Tiki Taka, Cassano: "Conte è un fenomeno, è lui l'80 per cento della Juve"

Il Parma, le esperienze al Milan e all’Inter, la Juve, il Napoli, il sogno della Nazionale e molto altro. Durante la trasmissione Tiki Taka Antonio Cassano ha parlato di tutta la sua vita calcistica, come al solito senza peli sulla lingua.

Il fantasista barese comincia con le sue parentesi con le due squadre di Milano: “Sono interista dalla nascita e lo sarò per sempre, ma non ho mai attaccato i tifosi del Milan, solo qualcuno che è in società. I tifosi rossoneri mi sono stati vicini nei momenti difficili, non ho nessun problema con loro. Sono andato via dall’Inter per colpa di Mazzarri, lui vorrebbe fare il Ferguson, ma è meglio che lascio stare…“.

Poi le inaspettate parole al miele alla Juventus e ad Antonio Conte:”I bianconeri passeranno in Europa League, sono la squadra più forte, non hanno rivali. Calciopoli? Anche allora erano i più forti, avrebbero vinto comunque. Con Conte ci siamo chiariti dopo la mia dichiarazione sui “soldatini”, lui è un fenomeno: a volte si dice che gli allenatori non contano, non è il suo caso. L’80 % del merito di quello che sta facendo la Juve lo do a lui. Io in bianconero? E’ una grande squadra, ma non fa per me, ho già rifiutato tre volte”.

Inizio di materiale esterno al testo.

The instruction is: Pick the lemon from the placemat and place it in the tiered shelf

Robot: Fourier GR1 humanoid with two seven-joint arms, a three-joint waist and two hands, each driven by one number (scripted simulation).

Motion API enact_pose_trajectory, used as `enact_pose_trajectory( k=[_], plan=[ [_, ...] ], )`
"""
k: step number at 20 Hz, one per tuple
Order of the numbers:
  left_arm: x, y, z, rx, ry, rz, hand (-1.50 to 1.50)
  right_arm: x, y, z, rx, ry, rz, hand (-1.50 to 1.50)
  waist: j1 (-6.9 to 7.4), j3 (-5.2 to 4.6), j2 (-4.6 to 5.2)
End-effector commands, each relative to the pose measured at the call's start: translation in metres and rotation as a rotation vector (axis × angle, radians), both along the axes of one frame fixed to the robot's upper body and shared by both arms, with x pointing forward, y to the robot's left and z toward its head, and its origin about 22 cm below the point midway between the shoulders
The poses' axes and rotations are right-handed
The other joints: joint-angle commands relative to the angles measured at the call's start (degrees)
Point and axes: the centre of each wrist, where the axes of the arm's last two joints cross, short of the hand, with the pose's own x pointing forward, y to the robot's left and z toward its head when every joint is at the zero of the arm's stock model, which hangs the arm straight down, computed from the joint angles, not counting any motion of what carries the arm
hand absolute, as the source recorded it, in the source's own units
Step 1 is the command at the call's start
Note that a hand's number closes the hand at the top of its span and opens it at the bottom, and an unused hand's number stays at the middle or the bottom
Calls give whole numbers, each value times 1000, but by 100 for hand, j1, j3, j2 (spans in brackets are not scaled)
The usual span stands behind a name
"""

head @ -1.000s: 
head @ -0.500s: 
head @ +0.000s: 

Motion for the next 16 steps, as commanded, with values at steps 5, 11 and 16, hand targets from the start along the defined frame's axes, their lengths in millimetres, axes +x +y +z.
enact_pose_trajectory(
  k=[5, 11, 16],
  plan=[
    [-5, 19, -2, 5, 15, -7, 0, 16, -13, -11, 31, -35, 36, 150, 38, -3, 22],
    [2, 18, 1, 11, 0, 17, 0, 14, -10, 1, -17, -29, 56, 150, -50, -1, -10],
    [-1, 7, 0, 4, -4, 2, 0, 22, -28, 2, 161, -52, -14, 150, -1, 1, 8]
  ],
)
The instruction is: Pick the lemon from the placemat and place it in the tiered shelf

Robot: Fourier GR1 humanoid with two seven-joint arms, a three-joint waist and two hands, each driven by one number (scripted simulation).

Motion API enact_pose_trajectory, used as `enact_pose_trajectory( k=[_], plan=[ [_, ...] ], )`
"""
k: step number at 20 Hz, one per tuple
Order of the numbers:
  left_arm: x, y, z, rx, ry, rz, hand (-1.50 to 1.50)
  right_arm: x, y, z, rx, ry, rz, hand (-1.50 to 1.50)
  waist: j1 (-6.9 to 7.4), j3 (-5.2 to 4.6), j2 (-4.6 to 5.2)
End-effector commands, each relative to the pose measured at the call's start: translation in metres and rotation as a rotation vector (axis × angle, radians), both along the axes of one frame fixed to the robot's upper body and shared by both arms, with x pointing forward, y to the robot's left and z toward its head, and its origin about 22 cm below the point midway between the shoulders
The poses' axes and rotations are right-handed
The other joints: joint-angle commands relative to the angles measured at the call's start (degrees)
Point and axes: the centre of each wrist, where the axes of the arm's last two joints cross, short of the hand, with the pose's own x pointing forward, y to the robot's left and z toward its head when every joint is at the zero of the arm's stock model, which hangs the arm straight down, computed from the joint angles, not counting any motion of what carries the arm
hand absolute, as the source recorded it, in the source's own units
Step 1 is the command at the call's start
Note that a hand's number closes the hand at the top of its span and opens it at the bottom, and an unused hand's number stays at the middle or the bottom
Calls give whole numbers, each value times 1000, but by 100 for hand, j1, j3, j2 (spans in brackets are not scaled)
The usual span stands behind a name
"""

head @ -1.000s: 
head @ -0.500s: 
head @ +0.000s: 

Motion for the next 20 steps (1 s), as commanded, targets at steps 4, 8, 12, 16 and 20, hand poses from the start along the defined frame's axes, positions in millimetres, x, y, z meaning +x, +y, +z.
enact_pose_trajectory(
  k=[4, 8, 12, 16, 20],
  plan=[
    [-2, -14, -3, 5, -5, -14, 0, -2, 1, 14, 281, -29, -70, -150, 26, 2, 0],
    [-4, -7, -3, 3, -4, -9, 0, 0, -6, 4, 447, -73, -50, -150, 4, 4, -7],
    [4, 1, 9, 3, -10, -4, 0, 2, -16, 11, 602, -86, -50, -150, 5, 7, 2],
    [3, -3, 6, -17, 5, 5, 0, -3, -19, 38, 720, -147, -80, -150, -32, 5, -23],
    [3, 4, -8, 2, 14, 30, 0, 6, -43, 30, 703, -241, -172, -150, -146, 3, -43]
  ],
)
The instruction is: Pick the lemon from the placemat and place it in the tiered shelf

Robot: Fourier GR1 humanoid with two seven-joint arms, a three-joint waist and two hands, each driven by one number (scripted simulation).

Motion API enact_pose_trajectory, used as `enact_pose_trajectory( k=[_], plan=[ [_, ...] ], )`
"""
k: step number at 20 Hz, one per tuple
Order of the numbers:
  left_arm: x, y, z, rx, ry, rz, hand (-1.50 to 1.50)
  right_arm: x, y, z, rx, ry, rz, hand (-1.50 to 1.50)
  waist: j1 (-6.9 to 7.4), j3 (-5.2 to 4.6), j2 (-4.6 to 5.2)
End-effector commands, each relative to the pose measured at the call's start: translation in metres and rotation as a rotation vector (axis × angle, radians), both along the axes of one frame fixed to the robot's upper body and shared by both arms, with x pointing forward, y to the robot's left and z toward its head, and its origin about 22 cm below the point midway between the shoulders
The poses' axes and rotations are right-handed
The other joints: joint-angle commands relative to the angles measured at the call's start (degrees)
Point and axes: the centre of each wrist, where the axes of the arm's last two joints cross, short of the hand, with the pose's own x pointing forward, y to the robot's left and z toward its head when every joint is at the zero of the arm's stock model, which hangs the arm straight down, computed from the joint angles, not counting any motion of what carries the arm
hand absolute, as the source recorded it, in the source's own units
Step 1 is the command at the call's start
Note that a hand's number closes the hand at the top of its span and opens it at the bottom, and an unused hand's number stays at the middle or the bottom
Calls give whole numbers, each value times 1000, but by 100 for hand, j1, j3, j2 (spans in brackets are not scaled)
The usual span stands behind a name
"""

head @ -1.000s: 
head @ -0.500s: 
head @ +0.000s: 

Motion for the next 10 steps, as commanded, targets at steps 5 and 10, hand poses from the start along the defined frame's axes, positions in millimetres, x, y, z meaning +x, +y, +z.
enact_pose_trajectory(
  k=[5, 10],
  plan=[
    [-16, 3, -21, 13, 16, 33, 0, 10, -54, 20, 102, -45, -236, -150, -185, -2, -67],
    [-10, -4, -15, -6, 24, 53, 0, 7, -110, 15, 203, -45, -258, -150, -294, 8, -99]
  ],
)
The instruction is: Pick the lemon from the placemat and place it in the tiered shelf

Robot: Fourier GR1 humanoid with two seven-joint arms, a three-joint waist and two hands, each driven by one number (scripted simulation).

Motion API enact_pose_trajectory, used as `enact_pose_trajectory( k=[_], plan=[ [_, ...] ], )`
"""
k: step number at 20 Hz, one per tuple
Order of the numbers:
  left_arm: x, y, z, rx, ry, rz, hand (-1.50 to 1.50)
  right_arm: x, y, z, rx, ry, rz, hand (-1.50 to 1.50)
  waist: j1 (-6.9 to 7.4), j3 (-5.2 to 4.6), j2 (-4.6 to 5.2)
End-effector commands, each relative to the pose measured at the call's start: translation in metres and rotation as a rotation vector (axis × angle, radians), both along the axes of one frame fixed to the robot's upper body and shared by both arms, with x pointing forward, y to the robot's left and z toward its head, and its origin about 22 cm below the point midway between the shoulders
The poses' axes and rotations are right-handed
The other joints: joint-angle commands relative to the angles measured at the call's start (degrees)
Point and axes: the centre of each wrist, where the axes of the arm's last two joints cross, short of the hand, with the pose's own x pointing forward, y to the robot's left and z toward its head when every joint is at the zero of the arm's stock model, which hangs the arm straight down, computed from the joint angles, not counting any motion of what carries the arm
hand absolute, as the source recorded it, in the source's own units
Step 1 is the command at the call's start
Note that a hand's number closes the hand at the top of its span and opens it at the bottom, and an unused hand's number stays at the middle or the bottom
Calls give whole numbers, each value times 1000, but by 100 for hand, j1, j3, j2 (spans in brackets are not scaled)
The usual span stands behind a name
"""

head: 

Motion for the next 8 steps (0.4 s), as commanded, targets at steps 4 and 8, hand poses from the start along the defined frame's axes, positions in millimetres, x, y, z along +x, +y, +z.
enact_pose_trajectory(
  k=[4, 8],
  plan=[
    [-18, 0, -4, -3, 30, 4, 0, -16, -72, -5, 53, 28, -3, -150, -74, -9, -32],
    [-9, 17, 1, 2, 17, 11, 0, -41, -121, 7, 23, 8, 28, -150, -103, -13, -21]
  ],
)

Chiusura doverosa sul futuro, su Balotelli, sui Mondiali e sui suoi idoli: “Il Napoli? Sarebbe la piazza ideale per la mia testa matta, ma preferisco restare a Parma e credo che chiuderò la mia carriera qui. Mario l’ho visto tranquillo, ha beccato dei fischi ma si è comportato da professionista. Ho un’idea sul fatto che non mi convocano in Nazionale da un anno e mezzo, io ci spero ancora perchè chiudere la carriera senza un Mondiale sarebbe un rammarico. Zidane e Ronaldo i più forti con cui ho giocato. Un leader? Raul, l’unico che aveva tutto. Ma in generale ribadisco Messi, è lui il più forte della storia, quello che fa è unico. Ho chiamato mio figlio Lionel in suo onore“.